RAKYATKU.COM, MAKASSAR - Kasus pengaturan skor dan mundurnya Edy Rahmayadi dari kursi ketua umum PSSI, menjadi perbincangan hangat publik Indonesia belakangan ini.
Tak terkecuali di kalangan partai politik. Partai Solidaritas Indonesia (PSI) misalnya. Juru Bicara PSI, Andi Saiful Haq mengaku, bobroknya sepak bola Indonesia banyak dipengaruhi karena kegemaran berbohong dan korupsi para pengurus federasi.
"PSI menyambut baik mundurnya Edy Rahmayadi dari jabatan ketua umum PSSI. Tidak mungkin mengharapkan prestasi sepakbola dari manajemen organisasi PSSI yang korup, dan identik dengan pengaturan skor. Seharusnya yang penting diperhatikan adalah kesejahteraan pemain dan pengelolaan fasilitas sepakbola," ungkap Saiful dalam keterangan persnya yang diterima Rakyatku.com, Senin (21/1/2019).
Dalam olahraga khususnya sepakbola, kata Saiful, persoalan kebudayaan sangat berpengaruh. Menurutnya, tidak ada korelasi antara demokrasi dan politik dengan maju tidaknya sepakbola sebuah bangsa.
"China dan Korea Utara yang kita kenal memiliki pemerintahan yang terpimpin secara ideologi dan politik, mampu membawa prestasi sepakbola mereka di pentas Olimpiade maupun Piala Dunia. Begitu juga dengan Palestina dan Irak, yang negaranya dirundung perang puluhan tahun, justru masih bisa menunjukkan prestasi luar biasa," bebernya.
Oleh karena itu, kata Saiful, PSSI harus mulai meninggalkan perdebatan tentang apakah federasi harus dipimpin orang politik atau militer. Sebab, katanya, persoalan sepak bola Indonesia tidak terletak di sana. Juga tidak terletak pada persoalan finansial.
"Letak utamanya persoalan ada pada kebudayaan olahraga dan sepakbola kita, lebih khusus lagi adalah budaya tanding. Budaya tanding tidak mungkin tumbuh di tengah budaya korupsi, budaya fitnah, dan budaya pesimistis yang ditunjukkan para elite politik. Atlet kita kehilangan budaya tanding, karena tidak menemukan pijakan kuat mengapa mereka harus menang untuk Indonesia," tegasnya.

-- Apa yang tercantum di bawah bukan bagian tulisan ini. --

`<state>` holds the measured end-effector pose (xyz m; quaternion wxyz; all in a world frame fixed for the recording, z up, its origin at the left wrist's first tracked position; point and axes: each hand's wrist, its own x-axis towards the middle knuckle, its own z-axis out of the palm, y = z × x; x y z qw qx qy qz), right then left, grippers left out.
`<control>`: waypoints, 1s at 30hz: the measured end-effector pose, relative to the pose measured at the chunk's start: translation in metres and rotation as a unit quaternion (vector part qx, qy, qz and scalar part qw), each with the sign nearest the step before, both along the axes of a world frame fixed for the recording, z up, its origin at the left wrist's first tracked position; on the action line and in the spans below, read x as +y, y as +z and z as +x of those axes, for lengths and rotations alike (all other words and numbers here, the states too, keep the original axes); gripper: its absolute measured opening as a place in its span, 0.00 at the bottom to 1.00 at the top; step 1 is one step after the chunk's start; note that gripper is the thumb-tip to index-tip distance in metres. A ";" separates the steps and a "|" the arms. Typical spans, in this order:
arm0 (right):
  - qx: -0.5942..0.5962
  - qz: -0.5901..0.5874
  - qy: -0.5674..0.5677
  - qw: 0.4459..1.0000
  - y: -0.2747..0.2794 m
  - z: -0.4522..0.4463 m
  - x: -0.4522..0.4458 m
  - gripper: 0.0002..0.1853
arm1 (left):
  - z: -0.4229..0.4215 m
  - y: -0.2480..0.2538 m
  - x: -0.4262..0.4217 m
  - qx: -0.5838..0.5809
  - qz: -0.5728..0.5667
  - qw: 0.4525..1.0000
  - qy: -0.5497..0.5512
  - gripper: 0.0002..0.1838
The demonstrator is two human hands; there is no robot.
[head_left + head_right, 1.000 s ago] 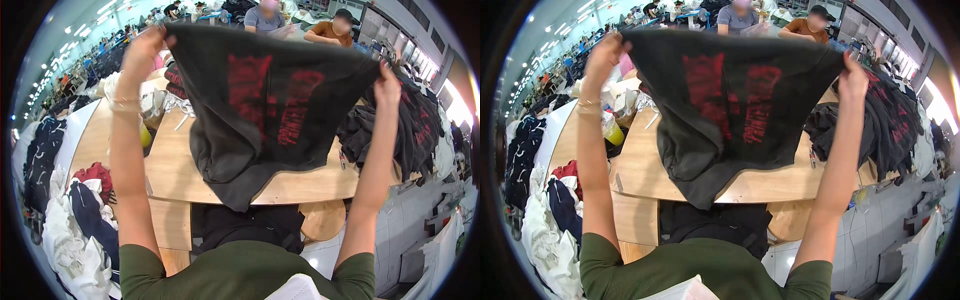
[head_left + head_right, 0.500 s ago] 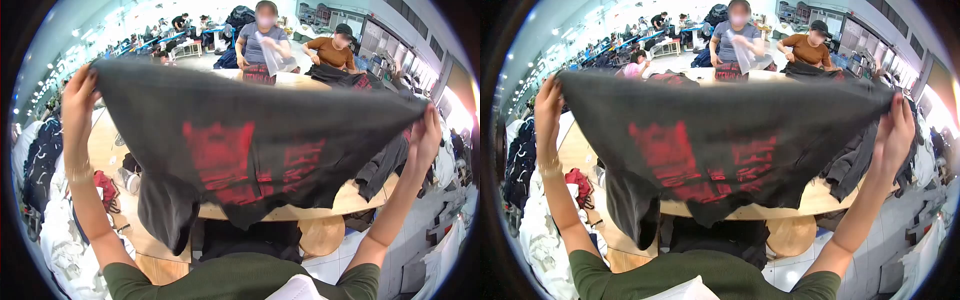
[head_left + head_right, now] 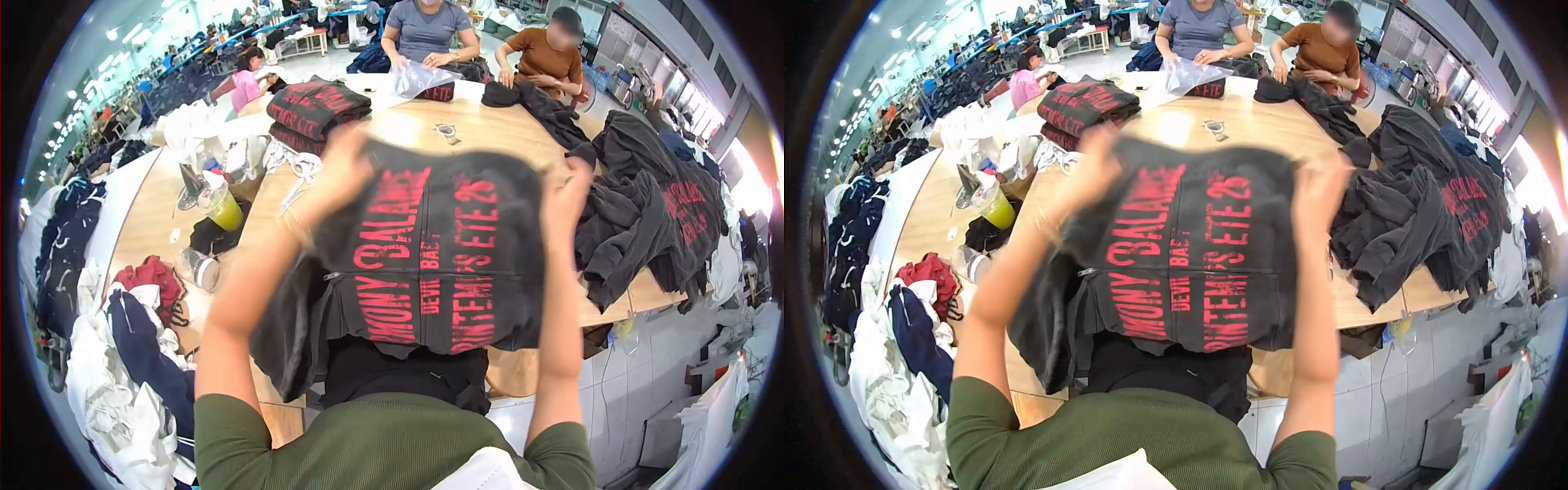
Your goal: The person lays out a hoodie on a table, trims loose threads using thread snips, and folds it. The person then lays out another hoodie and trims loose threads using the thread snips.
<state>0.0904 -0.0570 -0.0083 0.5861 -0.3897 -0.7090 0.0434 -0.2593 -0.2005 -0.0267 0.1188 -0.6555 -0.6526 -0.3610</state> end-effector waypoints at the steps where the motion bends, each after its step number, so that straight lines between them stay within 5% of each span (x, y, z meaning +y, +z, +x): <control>1: -0.059 -0.030 0.028 0.997 -0.056 -0.014 -0.009 0.23 | 0.007 -0.053 -0.007 0.007 -0.143 0.986 -0.087 0.36; 2: -0.202 -0.179 0.129 0.954 -0.084 -0.020 -0.033 0.25 | 0.047 -0.068 -0.038 0.082 -0.331 0.940 0.025 0.37; 3: -0.344 -0.140 0.058 0.927 -0.142 -0.025 -0.060 0.27 | 0.055 -0.117 -0.053 0.062 -0.376 0.924 0.021 0.37; 4: -0.417 -0.250 0.080 0.870 -0.194 -0.023 -0.076 0.29 | 0.058 -0.161 -0.065 0.042 -0.420 0.906 0.016 0.37; 5: -0.424 -0.173 0.041 0.888 -0.219 -0.017 -0.089 0.29 | 0.064 -0.166 -0.079 0.039 -0.431 0.902 0.012 0.37; 12: -0.425 -0.457 0.213 0.752 -0.159 0.016 -0.098 0.28 | 0.060 -0.115 -0.114 -0.100 -0.504 0.856 -0.065 0.35; 14: -0.277 -0.326 0.186 0.885 -0.135 0.001 -0.093 0.26 | 0.048 -0.130 -0.092 -0.081 -0.305 0.948 -0.042 0.31; 15: -0.279 -0.329 0.186 0.883 -0.147 -0.006 -0.087 0.26 | 0.051 -0.133 -0.082 -0.084 -0.309 0.947 -0.042 0.31; 17: -0.350 -0.185 0.029 0.918 -0.182 -0.015 -0.078 0.23 | 0.065 -0.140 -0.067 0.069 -0.226 0.962 0.139 0.30; 18: -0.350 -0.188 0.028 0.917 -0.185 -0.013 -0.078 0.23 | 0.061 -0.163 -0.067 0.095 -0.322 0.929 0.156 0.31; 20: -0.348 -0.173 0.052 0.920 -0.187 -0.005 -0.067 0.19 | 0.051 -0.183 -0.072 0.105 -0.300 0.938 0.140 0.31; 22: -0.114 -0.258 0.165 0.945 -0.177 0.014 -0.040 0.14 | 0.025 -0.152 -0.078 0.032 -0.375 0.925 0.057 0.28; 23: -0.107 -0.269 0.074 0.954 -0.165 0.025 -0.036 0.12 | 0.004 -0.148 -0.081 -0.008 -0.268 0.963 0.024 0.23; 24: -0.134 -0.228 -0.029 0.964 -0.176 0.042 -0.023 0.12 | -0.002 -0.127 -0.084 -0.052 -0.231 0.969 0.077 0.20; 26: -0.022 -0.392 -0.024 0.919 -0.196 0.071 0.003 0.13 | -0.044 -0.138 -0.096 -0.059 -0.251 0.947 0.193 0.18; 27: -0.022 -0.393 -0.030 0.919 -0.206 0.076 0.008 0.13 | -0.089 -0.179 -0.101 -0.187 -0.281 0.927 0.164 0.16; 30: -0.009 -0.483 0.037 0.875 -0.213 0.078 0.015 0.13 | -0.105 -0.165 -0.107 -0.450 -0.416 0.775 0.154 0.16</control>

Kebohongan para elite politik, kata Saiful, menjadi tontonan yang juga banyak mempengaruhi kinerja federasi. Ada sikap meniru dari setiap narasi kebohongan yang kadang dipertontonkan oleh mereka.
"Jangan pernah bermimpi prestasi apa pun dari olaharaga, jika elite masih mempertontonkan budaya koruptif dan narasi kebohongan. Karena sekali lagi persoalan utama sepakbola Indonesia adalah hilangnya budaya tanding, akibat korupsi dan narasi kebohongan yang secara vulgar dipertontonkan," pungkasnya.